GOAL OF THE EXERCISE.
Your answer must be a single number: how many lines of the data include "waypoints".

DATA BELOW.
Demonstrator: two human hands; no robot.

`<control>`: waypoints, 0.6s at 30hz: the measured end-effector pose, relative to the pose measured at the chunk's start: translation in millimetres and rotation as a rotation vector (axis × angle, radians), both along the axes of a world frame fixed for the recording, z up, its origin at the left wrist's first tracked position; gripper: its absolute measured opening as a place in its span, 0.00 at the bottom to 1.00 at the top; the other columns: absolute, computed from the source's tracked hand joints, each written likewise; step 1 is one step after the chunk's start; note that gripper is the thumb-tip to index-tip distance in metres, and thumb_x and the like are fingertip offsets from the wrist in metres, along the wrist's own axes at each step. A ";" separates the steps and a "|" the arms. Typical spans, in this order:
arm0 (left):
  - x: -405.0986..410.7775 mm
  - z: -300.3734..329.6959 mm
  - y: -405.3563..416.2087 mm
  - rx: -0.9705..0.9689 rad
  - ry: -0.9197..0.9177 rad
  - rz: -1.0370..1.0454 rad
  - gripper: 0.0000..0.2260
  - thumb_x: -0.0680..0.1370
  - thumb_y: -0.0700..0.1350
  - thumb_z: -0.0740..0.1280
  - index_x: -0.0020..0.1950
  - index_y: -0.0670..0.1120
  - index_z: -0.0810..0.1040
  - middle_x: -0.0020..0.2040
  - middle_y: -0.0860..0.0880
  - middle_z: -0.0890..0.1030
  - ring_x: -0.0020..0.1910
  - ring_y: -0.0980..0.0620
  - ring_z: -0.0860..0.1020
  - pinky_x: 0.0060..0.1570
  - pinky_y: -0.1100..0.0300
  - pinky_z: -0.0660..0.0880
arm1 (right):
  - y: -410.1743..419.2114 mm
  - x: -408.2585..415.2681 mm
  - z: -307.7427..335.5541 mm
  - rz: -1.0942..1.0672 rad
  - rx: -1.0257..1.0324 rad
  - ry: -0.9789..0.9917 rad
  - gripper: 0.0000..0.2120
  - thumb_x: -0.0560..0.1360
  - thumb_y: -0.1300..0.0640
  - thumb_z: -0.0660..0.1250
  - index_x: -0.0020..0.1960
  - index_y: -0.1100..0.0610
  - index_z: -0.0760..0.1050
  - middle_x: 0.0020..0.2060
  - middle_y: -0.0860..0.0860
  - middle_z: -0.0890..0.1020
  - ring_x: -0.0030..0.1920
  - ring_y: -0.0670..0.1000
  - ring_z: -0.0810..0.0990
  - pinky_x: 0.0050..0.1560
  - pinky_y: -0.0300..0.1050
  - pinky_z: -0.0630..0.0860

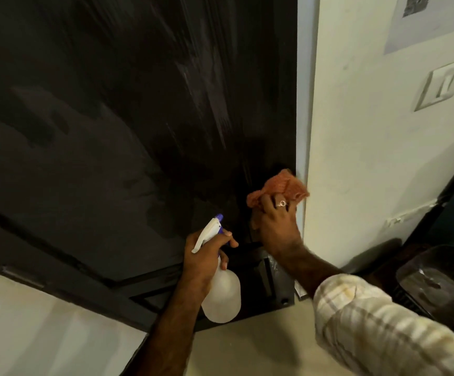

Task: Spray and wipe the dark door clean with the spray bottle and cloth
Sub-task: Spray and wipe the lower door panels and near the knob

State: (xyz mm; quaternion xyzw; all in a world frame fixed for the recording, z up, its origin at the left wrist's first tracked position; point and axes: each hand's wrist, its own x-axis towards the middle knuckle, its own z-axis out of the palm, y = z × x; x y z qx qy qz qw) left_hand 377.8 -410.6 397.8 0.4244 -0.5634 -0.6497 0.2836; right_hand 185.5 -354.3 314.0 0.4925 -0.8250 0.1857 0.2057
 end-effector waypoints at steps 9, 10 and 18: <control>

TASK RESPONSE.
2